D’un point de vue juridique, ces nouvelles images générées par IA posent plusieurs problèmes, notamment en termes de droit d’auteur et de données personnelles.
Premièrement, le studio Ghibli n'a jamais donné son autorisation pour que des images inspirées de son style emblématique soient créées par des IA génératives.
Toutefois lorsqu’on demande à ChatGPT d’expliquer en quoi elle aurait le droit de générer des images reprenant le style du célèbre studio d’animation, celle-ci rétorque que les images qu’elle génère « s’inspirent de ce style sans imiter directement ou reproduire des éléments protégés ».

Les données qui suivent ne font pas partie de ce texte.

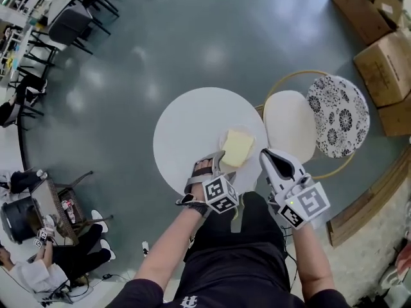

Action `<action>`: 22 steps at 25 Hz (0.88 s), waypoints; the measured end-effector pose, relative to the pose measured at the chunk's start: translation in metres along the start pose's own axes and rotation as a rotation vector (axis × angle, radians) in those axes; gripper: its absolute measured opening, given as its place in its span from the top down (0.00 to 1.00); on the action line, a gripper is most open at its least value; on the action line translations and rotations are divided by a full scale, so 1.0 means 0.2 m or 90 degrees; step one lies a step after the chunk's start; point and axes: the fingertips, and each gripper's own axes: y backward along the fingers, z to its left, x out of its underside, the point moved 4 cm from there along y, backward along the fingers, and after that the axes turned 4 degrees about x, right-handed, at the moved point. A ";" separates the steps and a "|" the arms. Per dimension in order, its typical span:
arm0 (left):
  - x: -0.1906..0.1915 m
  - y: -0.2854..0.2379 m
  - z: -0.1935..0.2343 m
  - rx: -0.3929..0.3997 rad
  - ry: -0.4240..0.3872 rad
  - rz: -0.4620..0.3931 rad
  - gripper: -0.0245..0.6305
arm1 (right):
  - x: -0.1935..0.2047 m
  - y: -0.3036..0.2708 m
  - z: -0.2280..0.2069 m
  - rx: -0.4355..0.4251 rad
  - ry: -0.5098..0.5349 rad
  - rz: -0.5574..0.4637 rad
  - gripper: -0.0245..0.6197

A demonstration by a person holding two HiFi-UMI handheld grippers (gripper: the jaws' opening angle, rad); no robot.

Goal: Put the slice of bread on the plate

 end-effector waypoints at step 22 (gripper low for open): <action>-0.49 1.00 0.29 -0.097 0.140 -0.286 0.54 | -0.50 0.02 0.31 0.003 0.086 -0.043 0.95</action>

En effet, en France, il est de jurisprudence constante qu’un auteur ne peut engager une action en contrefaçon en cas de reproduction du style de son œuvre ¹. Toutefois, il en va différemment lorsqu’il y a reproduction de « ce qui caractérise l'expression particulière et originale que le premier artiste a donnée à sa pensée »². Reste à déterminer si les images créées par ChatGPT relèvent d'une simple inspiration stylistique ou de la reproduction de l'expression originale caractéristique propre à l'œuvre du studio Ghibli.
Deuxièmement, la question de la base de données sur laquelle ChatGPT s'entraîne pour produire ces images soulève un autre débat. En l'absence de licence d'utilisation, l'entraînement de l'IA sur les œuvres animées du studio pourrait être considéré comme un acte de contrefaçon de droits d'auteur. Josh Weigensberg, avocat américain spécialisé en propriété intellectuelle, a indiqué qu'une question centrale se pose : OpenAI dispose-t-il « d'une licence ou d'une autorisation pour mener cet entraînement ». Aucune réponse n’a été apportée par OpenAI à cette date³.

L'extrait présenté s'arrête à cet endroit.